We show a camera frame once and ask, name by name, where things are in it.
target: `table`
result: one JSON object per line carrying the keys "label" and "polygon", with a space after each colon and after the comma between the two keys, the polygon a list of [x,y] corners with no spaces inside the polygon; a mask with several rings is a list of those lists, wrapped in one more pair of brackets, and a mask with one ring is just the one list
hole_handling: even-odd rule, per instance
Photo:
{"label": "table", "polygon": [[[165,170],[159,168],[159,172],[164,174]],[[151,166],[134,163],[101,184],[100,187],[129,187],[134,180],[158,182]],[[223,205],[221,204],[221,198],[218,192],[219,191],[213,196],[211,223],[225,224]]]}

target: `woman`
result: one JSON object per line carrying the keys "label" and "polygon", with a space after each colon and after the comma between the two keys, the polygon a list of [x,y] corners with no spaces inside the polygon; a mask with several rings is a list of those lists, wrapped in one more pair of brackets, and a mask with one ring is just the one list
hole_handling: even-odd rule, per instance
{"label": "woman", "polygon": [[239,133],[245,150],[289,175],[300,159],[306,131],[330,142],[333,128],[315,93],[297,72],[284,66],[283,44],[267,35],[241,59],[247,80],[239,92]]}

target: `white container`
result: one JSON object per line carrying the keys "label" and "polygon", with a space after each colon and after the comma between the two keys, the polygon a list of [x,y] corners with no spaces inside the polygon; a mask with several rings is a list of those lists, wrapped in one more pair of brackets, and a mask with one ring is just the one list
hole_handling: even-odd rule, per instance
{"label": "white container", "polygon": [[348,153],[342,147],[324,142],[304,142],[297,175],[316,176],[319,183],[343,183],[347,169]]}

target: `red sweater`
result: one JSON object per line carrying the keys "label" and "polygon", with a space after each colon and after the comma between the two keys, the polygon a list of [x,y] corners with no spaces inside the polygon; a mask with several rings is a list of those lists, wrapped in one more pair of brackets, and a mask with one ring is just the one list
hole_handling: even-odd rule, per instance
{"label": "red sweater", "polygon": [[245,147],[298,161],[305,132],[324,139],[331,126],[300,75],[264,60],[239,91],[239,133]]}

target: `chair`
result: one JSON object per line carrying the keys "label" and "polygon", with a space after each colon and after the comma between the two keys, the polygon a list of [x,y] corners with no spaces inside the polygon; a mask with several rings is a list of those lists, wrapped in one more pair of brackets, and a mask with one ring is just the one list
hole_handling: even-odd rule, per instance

##########

Task prompt. Tallying every line that holds the string "target", report the total for the records and nothing else.

Solution for this exercise. 5